False alarms and pseudo-epidemics: the limitations of observational epidemiology.
Obstet Gynecol 2013;
120:920-7. [PMID:
22996110 DOI:
10.1097/aog.0b013e31826af61a]
[Citation(s) in RCA: 208] [Impact Index Per Article: 18.9] [Reference Citation Analysis] [Abstract] [Journal Information] [Subscribe] [Scholar Register] [Indexed: 12/26/2022]
Abstract
Most reported associations in observational clinical research are false, and the minority of associations that are true are often exaggerated. This credibility problem has many causes, including the failure of authors, reviewers, and editors to recognize the inherent limitations of these studies. This issue is especially problematic for weak associations, variably defined as relative risks (RRs) or odds ratios (ORs) less than 4. Such associations, commonly reported in the medical literature, are more likely to be attributable to bias than to causal association. All observational research has bias (which can include selection, information, and confounding bias). Hence, detection of small associations falls below the discriminatory ability of observational studies. In general, unless RRs in cohort studies exceed 2 to 3 or ORs in case-control studies exceed 3 or 4, associations in observational research findings should not be considered credible. However, these guidelines are not foolproof: strong (yet spurious) associations can result when large amounts of bias are present.
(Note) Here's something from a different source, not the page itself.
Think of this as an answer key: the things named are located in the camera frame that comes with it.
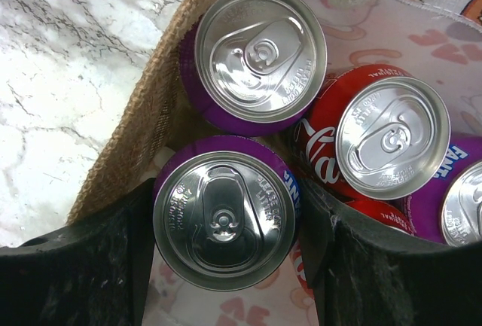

Only in a properly performed randomized controlled trial, free of bias, should small associations merit attention. Better training and more circumspection on the part of investigators, tougher editorial standards on the part of journals, and hefty skepticism on the part of referees and readers are necessary to avoid the dangers of false alarms, pseudo-epidemics, and their unfortunate consequences.